According to the US Department of Agriculture, production of all tobacco varieties fell 27 percent to 640 million pounds in 2005, the first year without the price support program, which entitled license-holders to a quota of the total tobacco crop capped by the USDA each year.

This year, production climbed to 805 million pounds - within 10 percent of the 2004 level of 882 million pounds. That 2004 output was half the production in 1997 and a third of 30 years earlier.

The uptick has coincided with the increasing consolidation of farms.

"We've had so many to drop out, that for the ones who stay in there are opportunities," said Will Snell, a University of Kentucky agricultural economist.
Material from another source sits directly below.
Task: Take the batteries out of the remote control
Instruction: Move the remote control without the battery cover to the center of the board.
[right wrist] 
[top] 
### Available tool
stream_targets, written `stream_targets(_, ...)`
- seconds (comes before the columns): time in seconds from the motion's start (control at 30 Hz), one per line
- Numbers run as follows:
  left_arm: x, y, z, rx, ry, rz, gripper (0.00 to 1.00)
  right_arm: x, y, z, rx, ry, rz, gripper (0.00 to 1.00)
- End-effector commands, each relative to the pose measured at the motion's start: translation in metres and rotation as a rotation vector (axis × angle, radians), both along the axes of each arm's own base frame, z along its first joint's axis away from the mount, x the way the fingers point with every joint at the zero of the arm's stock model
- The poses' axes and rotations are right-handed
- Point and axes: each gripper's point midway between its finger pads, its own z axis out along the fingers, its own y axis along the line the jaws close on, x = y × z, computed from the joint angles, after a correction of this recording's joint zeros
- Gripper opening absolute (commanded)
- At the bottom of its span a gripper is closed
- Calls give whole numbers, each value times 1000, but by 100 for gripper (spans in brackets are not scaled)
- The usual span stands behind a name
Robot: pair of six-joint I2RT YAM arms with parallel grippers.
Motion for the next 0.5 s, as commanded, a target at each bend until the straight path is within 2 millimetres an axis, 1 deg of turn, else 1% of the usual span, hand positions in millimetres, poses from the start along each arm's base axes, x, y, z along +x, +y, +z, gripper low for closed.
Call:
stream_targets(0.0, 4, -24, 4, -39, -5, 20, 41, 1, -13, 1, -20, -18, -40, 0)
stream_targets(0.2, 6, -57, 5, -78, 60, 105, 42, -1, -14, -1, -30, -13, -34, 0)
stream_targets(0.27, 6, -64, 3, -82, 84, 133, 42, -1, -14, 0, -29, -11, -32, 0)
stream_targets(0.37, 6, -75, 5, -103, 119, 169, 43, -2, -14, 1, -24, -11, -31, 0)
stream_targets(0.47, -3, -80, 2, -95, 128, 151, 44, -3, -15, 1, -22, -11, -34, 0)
Production of burley leaf, which accounts for about a quarter of tobacco production in the United States, has lost three-fourths of its growers since the buyout, Snell said. Yet some operations now cover hundreds of acres, a big undertaking when much of the work is done by hand.

In 2004, the last year of the federal price-support program, there were nearly 26,000 farms with quota licenses to grow the more common flue-cured tobacco in North Carolina, still the nation's top tobacco-growing state. By this year, that was down to 2,500 to 3,000 farms, said Scott Bissette of the state agriculture department.

The top two US cigarette makers - Philip Morris USA and Reynolds American Inc. - are aggressively searching for a non-cigarette product that consumers will like. They are focusing on cigars, moist snuff, chewing tobacco, and snus, which comes in tea bag-like pouches that users stick between the cheek and gum.

To move beyond cigarettes, Altria Group Inc. bought John Middleton Inc., the maker of convenience-store staple Black & Mild cigars, last year. Its pending acquisition of UST Inc., whose Skoal and Copenhagen brands make it the US market leader in smokeless tobacco, is expected to close in January.

Reynolds bought the Conwood smokeless tobacco business in 2006.